All passengers, please prepare for departure…
An employee, a cop, and five prisoners; a prisoner, a stowaway, and a madman.
These are the people waiting at the Lawton bus terminal. Mostly late-night travelers who want nothing more than to get to their destinations, and employees who want nothing more than to get through the graveyard shift.
But when a strange, otherworldly fog rolls in, the night changes to nightmare. Because something hides in the fog. Something powerful. Something strange. Something... inhuman.
Soon, those in the terminal have been cut off from the rest of the world. No phones, no computers. Just ten strangers in the terminal... and The Other.
The Other is the force in the mist. The Other is the thing that has captured them. And The Other wants to play a game.
The rules are simple:
1) The people in the terminal must choose a single person from among them. That person will live. The rest will die.
2) Anyone who attempts to leave the terminal before the final vote will die.
3) The final vote... must be unanimous.
A nightmare. And getting worse, because the best way to make a vote unanimous... is to kill the other voters.

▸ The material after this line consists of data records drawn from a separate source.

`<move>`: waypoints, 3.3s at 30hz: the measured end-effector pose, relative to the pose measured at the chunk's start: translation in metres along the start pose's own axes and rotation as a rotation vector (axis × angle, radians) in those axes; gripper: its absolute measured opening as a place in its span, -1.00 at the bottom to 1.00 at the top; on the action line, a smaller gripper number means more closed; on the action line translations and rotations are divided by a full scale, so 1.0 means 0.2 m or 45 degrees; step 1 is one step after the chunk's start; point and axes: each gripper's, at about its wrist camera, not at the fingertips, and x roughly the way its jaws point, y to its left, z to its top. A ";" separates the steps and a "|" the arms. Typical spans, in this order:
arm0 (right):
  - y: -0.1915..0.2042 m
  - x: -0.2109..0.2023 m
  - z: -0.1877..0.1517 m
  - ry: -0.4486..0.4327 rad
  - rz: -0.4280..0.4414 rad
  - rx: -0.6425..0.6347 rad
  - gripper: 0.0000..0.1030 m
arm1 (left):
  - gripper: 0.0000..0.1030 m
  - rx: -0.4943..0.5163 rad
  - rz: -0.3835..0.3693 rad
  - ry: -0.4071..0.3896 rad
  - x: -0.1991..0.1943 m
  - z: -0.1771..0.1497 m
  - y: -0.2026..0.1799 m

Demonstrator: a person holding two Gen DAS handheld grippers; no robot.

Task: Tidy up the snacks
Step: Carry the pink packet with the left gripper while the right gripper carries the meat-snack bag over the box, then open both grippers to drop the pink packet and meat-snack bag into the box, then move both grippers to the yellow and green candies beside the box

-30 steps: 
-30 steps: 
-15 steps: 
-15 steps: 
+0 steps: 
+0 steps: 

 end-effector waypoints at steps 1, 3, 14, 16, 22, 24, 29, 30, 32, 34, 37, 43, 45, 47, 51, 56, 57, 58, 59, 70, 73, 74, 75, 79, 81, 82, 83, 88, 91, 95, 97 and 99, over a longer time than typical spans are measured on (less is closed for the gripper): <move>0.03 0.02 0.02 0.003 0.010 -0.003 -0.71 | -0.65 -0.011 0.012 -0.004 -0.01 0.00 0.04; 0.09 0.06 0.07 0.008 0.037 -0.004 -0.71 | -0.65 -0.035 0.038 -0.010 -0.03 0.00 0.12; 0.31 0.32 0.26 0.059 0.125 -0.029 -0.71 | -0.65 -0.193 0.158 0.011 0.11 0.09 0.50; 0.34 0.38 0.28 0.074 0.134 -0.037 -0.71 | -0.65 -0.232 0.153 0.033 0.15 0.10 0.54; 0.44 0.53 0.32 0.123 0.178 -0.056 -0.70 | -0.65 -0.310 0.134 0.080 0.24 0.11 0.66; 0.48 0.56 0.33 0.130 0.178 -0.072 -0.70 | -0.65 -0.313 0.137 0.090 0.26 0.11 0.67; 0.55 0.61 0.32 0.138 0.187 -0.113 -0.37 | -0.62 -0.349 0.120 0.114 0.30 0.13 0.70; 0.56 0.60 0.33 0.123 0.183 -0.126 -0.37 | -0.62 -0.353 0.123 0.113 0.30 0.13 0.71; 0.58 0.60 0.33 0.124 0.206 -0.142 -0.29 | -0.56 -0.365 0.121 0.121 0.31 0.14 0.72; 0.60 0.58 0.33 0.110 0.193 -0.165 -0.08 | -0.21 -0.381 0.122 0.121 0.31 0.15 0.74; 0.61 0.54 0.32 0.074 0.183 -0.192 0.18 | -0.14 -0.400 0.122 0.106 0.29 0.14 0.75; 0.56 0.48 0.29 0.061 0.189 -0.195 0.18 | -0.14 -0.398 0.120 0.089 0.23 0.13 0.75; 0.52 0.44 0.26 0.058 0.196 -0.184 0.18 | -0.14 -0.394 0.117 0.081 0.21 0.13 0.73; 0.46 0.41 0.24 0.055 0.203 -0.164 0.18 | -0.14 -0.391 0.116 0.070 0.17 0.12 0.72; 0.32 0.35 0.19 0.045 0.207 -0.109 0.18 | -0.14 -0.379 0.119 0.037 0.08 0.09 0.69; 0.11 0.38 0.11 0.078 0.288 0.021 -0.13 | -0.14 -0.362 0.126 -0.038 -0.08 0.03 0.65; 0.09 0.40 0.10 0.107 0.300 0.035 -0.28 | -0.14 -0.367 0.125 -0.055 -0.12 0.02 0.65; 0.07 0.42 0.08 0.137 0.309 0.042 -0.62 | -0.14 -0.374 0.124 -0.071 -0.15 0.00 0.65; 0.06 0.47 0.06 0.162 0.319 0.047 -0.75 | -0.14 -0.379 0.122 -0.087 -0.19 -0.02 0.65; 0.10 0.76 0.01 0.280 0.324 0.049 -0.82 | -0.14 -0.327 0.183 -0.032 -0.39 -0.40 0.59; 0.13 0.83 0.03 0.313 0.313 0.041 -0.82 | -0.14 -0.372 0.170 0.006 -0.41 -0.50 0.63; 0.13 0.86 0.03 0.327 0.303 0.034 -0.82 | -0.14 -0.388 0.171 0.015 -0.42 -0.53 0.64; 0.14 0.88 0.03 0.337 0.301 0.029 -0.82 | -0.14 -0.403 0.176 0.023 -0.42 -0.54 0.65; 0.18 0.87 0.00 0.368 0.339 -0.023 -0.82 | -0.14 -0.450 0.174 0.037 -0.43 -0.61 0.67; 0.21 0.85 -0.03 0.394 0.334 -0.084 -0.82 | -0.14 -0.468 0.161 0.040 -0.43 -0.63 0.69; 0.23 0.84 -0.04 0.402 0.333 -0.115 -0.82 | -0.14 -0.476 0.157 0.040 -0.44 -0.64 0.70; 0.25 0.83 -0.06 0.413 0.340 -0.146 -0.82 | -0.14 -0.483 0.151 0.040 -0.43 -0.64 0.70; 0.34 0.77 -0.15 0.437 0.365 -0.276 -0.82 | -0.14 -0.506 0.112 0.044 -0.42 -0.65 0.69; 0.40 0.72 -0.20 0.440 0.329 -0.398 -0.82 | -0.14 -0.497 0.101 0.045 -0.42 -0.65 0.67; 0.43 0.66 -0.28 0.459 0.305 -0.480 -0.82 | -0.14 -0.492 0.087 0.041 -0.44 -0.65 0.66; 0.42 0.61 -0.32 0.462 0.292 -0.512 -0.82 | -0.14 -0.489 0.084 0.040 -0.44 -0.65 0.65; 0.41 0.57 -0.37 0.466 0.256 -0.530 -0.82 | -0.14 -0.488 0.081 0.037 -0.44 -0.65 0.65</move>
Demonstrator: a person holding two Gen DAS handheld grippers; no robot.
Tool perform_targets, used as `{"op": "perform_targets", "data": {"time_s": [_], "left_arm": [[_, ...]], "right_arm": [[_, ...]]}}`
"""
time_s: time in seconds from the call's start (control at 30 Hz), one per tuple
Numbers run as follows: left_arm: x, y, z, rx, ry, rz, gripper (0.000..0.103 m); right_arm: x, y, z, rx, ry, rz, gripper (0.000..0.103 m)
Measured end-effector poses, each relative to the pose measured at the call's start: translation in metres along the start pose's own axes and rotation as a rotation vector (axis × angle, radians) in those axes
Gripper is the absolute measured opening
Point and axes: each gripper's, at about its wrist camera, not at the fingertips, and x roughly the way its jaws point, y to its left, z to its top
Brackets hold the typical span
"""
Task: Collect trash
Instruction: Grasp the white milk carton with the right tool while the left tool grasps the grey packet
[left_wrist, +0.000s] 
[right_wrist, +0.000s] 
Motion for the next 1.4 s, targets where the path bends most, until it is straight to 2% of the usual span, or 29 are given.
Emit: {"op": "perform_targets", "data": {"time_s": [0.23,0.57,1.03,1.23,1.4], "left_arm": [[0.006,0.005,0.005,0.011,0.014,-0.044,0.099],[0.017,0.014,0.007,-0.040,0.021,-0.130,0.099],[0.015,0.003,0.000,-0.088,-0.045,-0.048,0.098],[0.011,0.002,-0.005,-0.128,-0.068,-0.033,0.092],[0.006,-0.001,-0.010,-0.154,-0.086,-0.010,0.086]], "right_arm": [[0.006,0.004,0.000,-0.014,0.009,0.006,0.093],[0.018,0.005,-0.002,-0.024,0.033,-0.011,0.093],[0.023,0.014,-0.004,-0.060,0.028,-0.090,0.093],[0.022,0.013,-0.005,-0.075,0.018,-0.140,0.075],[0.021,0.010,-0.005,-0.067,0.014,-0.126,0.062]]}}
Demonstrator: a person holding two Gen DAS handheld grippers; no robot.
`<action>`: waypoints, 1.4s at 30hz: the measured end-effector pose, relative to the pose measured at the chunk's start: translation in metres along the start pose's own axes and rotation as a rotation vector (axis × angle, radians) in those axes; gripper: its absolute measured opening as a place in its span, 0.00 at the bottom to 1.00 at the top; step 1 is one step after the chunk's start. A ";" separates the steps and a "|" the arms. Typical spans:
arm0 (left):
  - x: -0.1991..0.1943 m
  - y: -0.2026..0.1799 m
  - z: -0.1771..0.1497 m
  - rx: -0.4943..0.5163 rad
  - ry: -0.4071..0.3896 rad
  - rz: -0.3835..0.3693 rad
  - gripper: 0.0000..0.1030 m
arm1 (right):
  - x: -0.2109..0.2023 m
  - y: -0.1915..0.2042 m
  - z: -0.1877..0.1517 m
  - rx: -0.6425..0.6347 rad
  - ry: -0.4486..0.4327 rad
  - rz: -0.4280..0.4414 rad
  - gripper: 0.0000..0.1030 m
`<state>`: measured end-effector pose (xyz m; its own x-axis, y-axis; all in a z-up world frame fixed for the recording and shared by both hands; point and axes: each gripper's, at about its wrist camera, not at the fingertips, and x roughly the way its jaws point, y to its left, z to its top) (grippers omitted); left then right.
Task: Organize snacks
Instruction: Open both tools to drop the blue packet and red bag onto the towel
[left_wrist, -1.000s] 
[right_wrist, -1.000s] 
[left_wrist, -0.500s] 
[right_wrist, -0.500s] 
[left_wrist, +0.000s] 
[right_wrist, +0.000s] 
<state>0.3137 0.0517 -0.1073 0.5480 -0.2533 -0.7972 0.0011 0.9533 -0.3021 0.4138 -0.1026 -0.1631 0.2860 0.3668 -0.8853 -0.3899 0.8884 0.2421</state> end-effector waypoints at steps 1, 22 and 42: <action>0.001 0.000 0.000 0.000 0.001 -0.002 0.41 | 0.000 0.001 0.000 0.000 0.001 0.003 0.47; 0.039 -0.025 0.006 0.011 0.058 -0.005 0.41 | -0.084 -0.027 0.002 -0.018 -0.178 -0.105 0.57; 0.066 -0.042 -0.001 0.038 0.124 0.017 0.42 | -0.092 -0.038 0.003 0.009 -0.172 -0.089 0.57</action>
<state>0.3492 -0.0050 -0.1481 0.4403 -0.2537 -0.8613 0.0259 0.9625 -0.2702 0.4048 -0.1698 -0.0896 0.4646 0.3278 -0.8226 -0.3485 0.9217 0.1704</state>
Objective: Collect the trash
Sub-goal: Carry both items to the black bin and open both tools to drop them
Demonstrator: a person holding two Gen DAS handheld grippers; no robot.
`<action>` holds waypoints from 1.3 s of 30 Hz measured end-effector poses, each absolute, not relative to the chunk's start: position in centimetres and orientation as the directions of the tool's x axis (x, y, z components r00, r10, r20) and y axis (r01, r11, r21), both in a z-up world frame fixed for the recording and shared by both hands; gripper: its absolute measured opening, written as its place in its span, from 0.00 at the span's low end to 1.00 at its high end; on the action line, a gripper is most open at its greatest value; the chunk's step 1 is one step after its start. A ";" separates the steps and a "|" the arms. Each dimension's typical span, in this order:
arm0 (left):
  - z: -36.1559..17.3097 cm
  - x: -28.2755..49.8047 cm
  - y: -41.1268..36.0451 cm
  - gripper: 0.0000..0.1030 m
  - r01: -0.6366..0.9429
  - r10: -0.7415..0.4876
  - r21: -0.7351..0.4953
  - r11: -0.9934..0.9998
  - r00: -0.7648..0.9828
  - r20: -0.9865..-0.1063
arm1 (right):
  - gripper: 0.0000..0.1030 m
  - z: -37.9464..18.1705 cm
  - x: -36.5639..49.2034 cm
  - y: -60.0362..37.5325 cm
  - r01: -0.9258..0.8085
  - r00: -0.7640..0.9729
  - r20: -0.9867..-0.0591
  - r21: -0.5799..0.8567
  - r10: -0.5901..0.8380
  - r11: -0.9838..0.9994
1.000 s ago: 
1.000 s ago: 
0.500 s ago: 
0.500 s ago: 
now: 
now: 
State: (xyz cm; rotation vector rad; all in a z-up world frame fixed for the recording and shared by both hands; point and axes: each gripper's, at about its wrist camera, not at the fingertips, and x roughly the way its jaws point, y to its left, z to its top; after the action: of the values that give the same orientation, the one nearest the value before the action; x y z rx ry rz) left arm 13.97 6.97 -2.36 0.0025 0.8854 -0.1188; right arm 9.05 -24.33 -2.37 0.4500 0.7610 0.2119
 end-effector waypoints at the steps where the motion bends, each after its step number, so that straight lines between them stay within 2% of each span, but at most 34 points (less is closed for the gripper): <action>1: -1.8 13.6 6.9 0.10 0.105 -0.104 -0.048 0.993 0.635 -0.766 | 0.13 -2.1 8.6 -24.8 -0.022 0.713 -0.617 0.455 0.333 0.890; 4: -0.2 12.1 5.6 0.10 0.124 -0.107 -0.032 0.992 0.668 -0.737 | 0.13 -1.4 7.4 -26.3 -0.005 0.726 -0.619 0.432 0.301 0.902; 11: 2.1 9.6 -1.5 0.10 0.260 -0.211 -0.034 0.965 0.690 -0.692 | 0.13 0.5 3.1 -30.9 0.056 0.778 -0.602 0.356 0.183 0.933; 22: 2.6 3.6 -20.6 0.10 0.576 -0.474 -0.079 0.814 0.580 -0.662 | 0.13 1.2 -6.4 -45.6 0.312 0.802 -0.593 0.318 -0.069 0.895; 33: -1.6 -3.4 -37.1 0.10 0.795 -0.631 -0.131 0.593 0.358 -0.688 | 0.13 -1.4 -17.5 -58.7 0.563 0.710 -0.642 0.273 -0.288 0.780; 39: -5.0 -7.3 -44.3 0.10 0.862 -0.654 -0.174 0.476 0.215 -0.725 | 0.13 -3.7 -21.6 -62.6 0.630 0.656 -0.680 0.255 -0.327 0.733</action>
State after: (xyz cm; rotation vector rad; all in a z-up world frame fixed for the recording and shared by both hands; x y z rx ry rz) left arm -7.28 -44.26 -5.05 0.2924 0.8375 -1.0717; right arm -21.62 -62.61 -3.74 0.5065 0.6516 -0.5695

Welcome to the end of the line. Welcome to the Terminal.
What is the Other? Human, animal, vegetable? Part of me hoped for a creature feature, while the other highly suspected aliens, or maybe a dimensional shift where extraterrestrial creatures descend en masse on the bus station. With thoughts of the Mist running through my head, what I experienced instead was a horrifying cacophony of the brutality that humans are capable of, which is in my opinion always one of the most disturbing horror themes out there. Combined with the mystery of the Other and an action-packed plot, Terminal left its imprint on me.
The way the characters are presented is what makes for such a brilliant read. Terminal is an intense observation into the ebb and flow of power and the resulting perceived worth of others and self. All of these characters have concealed truths about themselves that they are keeping from the strangers around them, those they are closest to, and a few even from themselves. It's a race to find out whose truth will be revealed first and how it changes the perceived worth of that character and in turn, the dynamic of the group. Who deserves to survive? While I certainly had my fan favorites on who should take a spin on the wheel of death, it was an estimation that waivered the more I read.
Thriller, mystery, horror, suspense...Terminal took a number of genres and effortlessly molded them together. A slew of characters stuck inside a bus terminal unable to leave? The end result should have been monotonous and dull. Instead, Michaelbrent Collings delivered an edge-of-your-seat, rollercoaster thrill ride, complete with gut-wrenching twists and turns — a ride that was over way too quickly and left me wanting to go around one more time.
Michaelbrent Collings is an internationally-bestselling novelist, multiple Bram Stoker Award nominee, produced screenwriter, and one of the top indie horror writers in the United States.
He hopes someday to develop superpowers, or, if that is out of the question, then at least to get a cool robot arm.
Michaelbrent has a wife and several kids, all of whom are much better looking than he is (though he admits that's a low bar to set), and also cooler than he is.